AHLAN WA SAHLAN HUNAA....

Minggu, 08 Agustus 2010

Titip Salam Buat Aem

REPUBLIKA, 03 Februari 2008. Tampak di halaman depan gambar seorang santriwati dengan jilbab modis warna pink menghias wajahnya. Ia memakai busana muslimah yang begitu pas dengan keindahan pesonanya, senyumnya mengembang tanda kebahagian dan kepuasan.

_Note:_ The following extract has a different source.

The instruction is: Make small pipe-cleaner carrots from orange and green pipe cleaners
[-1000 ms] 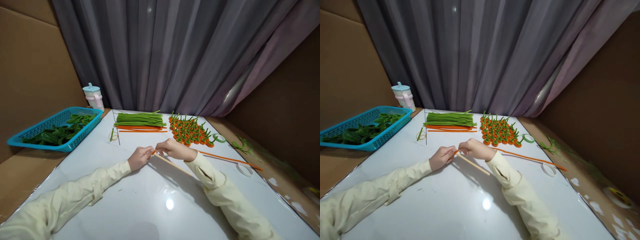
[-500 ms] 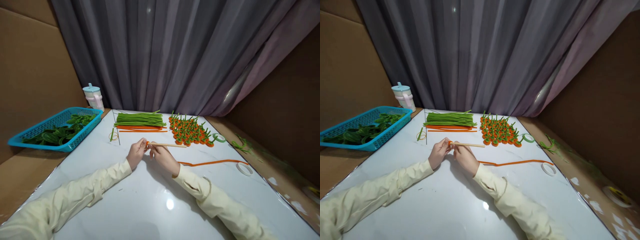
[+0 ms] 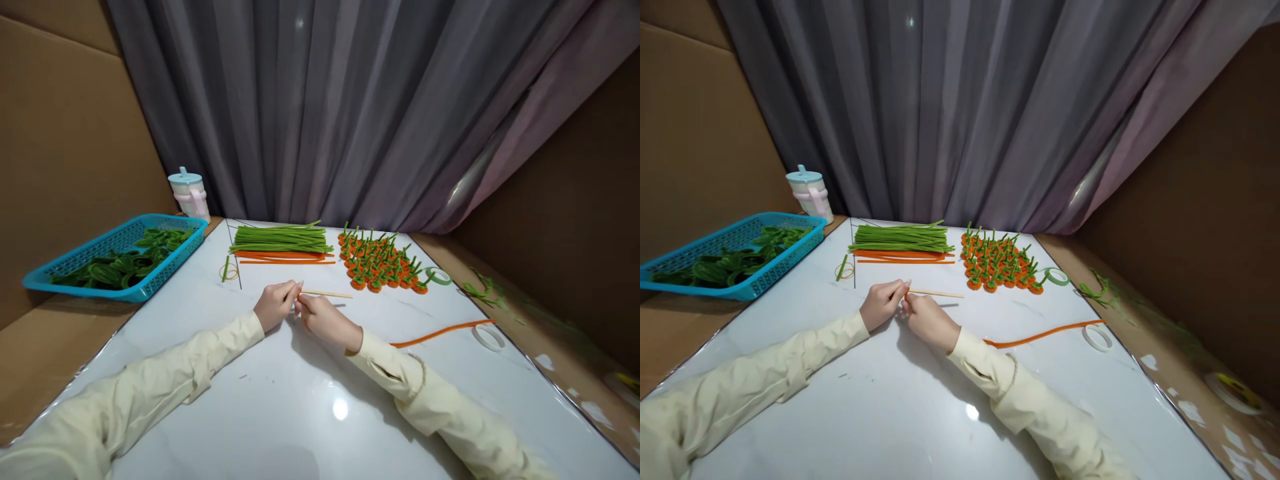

Di hadapannya bukan orang sembarangan, Bapak SBY, Bapak Presiden Republik Indonesia beserta beberapa pejabat pemerintah dan beberapa wartawan, tajuk yang tertulis diatasnya berbunyi "PERTAMA, SANTRIWATI DARI INDONESIA MEMENANGKAN MEDALI EMAS DI OLIMPIADE SAINS DI AUSTRALIA."


Tema yang dibawa Koran Nasioanal itu sungguh memperhangat berita terbaru hari itu; "Seorang santriwati dari sebuah pesantren telah berhasil menorehkan sejarah perpesantrenan Indonesia, pasalnya santriwati yang berparas cantik namun masih tergolong berekonomi lemah itu berhasil mendapatkan medali emas dalam sebuah Olimpiade Sains di Australia. Santriwati yang belakangan diketahui bernama Najwa Alifia Kamal itu pun langsung diundang secara pribadi oleh Bapak presiden ke Istana Merdeka untuk menerima hadiah khusus dari Beliau dan ketua Depag serta Diknas…"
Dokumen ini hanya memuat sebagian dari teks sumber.